__YOUR OBJECTIVE__
Line by line, restate the listing below without any change.

__SUPPLIED MATERIAL__
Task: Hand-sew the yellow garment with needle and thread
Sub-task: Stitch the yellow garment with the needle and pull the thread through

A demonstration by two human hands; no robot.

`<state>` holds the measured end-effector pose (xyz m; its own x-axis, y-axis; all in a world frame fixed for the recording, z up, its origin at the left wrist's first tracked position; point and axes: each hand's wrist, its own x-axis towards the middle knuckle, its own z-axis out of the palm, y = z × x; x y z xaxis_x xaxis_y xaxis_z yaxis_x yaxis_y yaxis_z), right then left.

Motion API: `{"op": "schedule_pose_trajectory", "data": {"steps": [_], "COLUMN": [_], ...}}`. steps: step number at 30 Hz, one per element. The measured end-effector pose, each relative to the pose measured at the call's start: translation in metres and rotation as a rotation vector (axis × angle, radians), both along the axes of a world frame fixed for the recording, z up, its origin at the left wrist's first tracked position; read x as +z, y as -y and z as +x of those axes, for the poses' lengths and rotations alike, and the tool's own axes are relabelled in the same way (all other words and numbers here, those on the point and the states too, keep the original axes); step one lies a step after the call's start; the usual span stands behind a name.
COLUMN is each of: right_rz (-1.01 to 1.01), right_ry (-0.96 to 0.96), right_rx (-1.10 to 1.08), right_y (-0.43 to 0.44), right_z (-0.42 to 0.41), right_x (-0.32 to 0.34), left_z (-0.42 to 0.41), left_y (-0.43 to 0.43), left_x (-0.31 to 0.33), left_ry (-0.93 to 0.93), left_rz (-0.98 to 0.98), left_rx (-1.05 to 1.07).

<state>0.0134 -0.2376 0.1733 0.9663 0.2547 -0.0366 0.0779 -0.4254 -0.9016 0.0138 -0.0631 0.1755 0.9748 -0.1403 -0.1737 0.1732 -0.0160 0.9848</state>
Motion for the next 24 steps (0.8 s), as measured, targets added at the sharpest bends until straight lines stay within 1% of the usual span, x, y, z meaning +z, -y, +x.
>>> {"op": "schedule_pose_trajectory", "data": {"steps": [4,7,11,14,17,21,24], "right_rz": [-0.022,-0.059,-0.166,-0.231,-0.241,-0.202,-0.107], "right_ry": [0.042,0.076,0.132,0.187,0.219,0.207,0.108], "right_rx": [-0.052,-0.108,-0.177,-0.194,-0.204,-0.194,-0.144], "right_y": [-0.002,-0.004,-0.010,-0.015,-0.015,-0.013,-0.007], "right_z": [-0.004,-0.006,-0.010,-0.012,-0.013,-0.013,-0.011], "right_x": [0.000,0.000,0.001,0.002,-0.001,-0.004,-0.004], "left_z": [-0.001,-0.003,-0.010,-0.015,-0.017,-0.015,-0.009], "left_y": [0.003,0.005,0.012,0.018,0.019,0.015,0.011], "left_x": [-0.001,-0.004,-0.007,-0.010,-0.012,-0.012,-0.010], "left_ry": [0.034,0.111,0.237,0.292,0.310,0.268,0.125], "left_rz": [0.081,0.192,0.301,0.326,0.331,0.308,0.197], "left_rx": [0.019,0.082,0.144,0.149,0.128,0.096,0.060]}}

__SOLUTION FOR THIS TASK__
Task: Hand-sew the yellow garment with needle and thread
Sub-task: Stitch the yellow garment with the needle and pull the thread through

A demonstration by two human hands; no robot.

`<state>` holds the measured end-effector pose (xyz m; its own x-axis, y-axis; all in a world frame fixed for the recording, z up, its origin at the left wrist's first tracked position; point and axes: each hand's wrist, its own x-axis towards the middle knuckle, its own z-axis out of the palm, y = z × x; x y z xaxis_x xaxis_y xaxis_z yaxis_x yaxis_y yaxis_z), right then left.

Motion API: `{"op": "schedule_pose_trajectory", "data": {"steps": [_], "COLUMN": [_], ...}}`. steps: step number at 30 Hz, one per element. The measured end-effector pose, each relative to the pose measured at the call's start: translation in metres and rotation as a rotation vector (axis × angle, radians), both along the axes of a world frame fixed for the recording, z up, its origin at the left wrist's first tracked position; read x as +z, y as -y and z as +x of those axes, for the poses' lengths and rotations alike, and the tool's own axes are relabelled in the same way (all other words and numbers here, those on the point and the states too, keep the original axes); step one lies a step after the call's start; the usual span stands behind a name.
COLUMN is each of: right_rz (-1.01 to 1.01), right_ry (-0.96 to 0.96), right_rx (-1.10 to 1.08), right_y (-0.43 to 0.44), right_z (-0.42 to 0.41), right_x (-0.32 to 0.34), left_z (-0.42 to 0.41), left_y (-0.43 to 0.43), left_x (-0.31 to 0.33), left_ry (-0.93 to 0.93), left_rz (-0.98 to 0.98), left_rx (-1.05 to 1.07).

<state>0.0134 -0.2376 0.1733 0.9663 0.2547 -0.0366 0.0779 -0.4254 -0.9016 0.0138 -0.0631 0.1755 0.9748 -0.1403 -0.1737 0.1732 -0.0160 0.9848</state>
Motion for the next 24 steps (0.8 s), as measured, targets added at the sharpest bends until straight lines stay within 1% of the usual span, x, y, z meaning +z, -y, +x.
>>> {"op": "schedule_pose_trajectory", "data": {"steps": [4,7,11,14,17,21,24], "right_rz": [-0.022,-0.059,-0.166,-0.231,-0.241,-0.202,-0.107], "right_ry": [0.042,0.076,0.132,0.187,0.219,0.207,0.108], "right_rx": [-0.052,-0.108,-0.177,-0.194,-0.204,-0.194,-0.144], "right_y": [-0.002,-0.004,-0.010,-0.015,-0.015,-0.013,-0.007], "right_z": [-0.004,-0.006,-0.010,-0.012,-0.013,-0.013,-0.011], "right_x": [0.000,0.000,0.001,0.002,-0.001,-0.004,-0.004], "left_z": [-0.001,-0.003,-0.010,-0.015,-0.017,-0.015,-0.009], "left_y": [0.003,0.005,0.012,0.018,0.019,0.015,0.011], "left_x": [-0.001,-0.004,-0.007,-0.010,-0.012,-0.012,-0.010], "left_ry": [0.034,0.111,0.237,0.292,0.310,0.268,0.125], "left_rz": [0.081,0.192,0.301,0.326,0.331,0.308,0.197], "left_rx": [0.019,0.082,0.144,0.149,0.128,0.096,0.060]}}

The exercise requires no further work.